RECORD EXTRACTS Start Marker

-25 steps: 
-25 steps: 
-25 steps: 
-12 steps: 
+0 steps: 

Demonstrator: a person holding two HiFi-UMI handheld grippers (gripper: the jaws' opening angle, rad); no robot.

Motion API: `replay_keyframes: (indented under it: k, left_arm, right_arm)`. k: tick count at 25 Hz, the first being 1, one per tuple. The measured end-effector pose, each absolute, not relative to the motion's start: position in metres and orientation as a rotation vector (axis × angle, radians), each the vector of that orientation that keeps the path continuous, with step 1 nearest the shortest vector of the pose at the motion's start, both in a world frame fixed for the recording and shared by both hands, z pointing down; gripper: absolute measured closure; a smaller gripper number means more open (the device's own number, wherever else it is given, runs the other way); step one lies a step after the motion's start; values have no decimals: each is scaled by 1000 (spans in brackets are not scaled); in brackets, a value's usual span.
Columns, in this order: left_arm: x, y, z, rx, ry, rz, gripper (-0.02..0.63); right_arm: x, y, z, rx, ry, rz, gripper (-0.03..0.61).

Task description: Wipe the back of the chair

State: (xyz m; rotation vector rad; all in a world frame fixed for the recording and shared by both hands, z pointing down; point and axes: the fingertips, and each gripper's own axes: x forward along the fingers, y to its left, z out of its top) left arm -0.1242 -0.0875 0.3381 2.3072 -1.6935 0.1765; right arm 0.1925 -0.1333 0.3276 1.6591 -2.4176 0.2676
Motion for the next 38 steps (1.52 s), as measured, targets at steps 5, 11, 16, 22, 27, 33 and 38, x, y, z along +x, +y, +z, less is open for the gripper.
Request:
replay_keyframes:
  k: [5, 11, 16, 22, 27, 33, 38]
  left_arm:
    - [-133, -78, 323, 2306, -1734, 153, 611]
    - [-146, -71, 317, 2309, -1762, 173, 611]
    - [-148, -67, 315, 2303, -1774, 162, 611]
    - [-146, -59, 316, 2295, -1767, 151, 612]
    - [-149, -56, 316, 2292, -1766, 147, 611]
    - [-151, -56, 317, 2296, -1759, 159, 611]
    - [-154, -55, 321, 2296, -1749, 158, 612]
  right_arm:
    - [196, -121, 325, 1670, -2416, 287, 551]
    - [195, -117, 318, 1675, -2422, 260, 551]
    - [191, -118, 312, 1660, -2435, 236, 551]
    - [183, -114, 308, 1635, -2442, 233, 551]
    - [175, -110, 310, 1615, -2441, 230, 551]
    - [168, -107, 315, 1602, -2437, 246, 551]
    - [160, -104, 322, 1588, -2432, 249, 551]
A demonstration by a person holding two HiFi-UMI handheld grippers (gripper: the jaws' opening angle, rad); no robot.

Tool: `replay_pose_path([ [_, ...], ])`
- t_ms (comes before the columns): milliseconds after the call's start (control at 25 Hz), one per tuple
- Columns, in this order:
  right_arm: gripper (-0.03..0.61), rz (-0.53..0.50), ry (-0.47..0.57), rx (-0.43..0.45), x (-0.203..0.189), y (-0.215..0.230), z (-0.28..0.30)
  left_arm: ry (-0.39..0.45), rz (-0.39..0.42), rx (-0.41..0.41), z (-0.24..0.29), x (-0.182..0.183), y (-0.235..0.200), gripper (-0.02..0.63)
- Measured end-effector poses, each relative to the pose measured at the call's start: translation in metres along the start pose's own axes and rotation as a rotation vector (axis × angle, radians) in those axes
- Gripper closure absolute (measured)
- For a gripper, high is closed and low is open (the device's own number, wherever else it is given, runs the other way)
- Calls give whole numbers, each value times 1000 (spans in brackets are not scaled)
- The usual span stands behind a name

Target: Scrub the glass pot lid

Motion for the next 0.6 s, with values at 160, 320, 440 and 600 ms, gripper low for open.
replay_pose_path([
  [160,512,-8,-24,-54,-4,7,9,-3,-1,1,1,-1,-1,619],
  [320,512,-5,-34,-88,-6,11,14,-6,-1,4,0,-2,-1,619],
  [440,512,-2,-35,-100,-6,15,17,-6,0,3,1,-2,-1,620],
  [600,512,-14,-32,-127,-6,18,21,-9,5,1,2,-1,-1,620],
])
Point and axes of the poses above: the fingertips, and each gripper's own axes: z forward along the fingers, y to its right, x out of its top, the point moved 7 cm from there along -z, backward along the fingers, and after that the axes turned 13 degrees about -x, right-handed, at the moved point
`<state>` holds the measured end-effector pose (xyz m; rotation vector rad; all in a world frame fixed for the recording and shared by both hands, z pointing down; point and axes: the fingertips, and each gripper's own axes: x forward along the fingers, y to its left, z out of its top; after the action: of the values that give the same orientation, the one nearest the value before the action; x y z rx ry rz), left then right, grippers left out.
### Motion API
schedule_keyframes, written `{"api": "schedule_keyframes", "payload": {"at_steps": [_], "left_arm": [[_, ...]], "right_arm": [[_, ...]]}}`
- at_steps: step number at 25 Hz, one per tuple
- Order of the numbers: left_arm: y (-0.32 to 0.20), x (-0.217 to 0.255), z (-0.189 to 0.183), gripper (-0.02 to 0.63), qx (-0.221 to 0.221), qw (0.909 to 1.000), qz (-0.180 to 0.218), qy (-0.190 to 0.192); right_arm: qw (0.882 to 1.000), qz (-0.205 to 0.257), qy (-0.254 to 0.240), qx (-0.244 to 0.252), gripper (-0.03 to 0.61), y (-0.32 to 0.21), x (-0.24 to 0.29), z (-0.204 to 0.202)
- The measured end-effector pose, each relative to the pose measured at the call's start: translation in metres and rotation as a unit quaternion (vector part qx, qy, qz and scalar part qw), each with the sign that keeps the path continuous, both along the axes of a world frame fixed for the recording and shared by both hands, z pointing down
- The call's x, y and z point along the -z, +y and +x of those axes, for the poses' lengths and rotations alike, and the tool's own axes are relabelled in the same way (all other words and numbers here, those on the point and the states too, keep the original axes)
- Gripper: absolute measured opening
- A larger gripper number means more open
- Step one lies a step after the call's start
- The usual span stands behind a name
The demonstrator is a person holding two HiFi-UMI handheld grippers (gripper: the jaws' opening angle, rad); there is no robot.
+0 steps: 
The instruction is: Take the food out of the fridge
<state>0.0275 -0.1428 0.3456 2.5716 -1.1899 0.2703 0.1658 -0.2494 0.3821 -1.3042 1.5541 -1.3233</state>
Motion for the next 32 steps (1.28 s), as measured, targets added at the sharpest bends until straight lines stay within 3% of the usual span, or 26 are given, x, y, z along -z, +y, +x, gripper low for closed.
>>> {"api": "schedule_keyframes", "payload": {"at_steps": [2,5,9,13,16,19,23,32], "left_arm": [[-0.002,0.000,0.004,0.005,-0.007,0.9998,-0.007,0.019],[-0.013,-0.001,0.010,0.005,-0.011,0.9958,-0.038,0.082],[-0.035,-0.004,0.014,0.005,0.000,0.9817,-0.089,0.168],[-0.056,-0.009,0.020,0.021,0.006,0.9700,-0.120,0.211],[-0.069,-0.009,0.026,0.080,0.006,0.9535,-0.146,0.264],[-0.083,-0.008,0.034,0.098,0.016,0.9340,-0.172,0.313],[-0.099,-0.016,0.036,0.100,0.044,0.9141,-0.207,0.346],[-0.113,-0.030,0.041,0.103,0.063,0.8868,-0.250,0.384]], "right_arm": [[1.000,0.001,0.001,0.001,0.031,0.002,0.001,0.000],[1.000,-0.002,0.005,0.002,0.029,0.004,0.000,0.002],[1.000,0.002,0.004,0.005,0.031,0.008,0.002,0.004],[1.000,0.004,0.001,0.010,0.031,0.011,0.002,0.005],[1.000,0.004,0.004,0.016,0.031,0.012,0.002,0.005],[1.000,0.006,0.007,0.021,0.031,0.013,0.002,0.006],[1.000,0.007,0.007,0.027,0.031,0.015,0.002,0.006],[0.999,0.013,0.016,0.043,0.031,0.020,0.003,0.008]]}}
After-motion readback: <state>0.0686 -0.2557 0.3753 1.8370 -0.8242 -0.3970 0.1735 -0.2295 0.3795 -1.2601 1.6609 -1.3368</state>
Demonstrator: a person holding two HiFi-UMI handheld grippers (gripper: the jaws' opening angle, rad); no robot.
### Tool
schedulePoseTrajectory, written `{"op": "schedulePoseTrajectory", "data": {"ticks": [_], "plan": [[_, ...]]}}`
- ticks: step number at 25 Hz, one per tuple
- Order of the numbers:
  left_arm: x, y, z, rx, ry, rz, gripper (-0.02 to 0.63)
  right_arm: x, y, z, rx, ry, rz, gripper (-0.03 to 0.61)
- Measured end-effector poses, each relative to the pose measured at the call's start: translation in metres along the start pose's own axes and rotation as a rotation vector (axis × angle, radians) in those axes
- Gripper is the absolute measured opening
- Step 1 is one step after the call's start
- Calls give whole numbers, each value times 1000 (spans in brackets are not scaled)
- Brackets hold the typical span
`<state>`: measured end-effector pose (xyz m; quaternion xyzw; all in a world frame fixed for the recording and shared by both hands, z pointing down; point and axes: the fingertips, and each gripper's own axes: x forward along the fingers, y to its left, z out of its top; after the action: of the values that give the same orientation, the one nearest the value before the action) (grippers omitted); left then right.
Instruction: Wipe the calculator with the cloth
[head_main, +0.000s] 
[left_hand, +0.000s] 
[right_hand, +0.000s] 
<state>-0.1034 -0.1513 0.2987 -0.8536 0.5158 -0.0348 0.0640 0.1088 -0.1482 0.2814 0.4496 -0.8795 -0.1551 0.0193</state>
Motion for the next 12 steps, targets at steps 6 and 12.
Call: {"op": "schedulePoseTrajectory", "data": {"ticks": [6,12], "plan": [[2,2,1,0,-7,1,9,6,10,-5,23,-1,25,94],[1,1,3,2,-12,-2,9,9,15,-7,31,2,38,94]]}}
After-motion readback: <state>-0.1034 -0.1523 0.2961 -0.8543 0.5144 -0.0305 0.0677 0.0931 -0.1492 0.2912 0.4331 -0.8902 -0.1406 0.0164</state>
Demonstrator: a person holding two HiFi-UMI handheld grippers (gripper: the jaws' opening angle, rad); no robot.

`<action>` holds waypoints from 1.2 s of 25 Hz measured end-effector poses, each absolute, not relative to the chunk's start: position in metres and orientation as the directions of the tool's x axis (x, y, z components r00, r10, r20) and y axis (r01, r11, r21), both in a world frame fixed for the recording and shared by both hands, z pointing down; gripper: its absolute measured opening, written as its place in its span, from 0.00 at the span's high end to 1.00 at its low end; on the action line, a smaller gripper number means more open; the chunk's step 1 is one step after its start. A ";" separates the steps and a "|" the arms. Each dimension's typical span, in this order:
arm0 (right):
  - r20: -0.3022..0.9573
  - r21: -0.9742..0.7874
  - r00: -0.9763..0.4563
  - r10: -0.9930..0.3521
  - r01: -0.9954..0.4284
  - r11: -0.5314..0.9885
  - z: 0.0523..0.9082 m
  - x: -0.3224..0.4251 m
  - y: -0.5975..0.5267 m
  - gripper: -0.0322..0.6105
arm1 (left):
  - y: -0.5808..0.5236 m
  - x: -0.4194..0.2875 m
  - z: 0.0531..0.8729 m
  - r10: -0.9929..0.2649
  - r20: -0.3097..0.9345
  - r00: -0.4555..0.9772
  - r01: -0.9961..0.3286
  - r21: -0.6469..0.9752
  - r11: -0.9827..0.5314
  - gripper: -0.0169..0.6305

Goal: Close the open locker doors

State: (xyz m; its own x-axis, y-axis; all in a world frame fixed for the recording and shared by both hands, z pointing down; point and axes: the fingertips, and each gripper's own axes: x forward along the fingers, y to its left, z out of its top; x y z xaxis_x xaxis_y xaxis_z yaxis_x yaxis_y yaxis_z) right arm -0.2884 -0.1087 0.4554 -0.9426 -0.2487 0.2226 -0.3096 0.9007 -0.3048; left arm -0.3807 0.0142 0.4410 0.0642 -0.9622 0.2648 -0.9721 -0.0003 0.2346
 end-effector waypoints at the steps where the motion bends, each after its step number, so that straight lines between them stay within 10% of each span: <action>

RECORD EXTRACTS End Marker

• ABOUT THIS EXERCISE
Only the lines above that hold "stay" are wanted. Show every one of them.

• WRITTEN RESPONSE
Motion for the next 32 steps (1.28 s), as measured, targets added at the sharpest bends until straight lines stay within 3% of the usual span, or 26 are given, x, y, z along -z, +y, +x, gripper low for closed.
 end-effector waypoints at the steps where the motion bends, each after its step number, so that straight lines between them stay within 10% of each span: <action>

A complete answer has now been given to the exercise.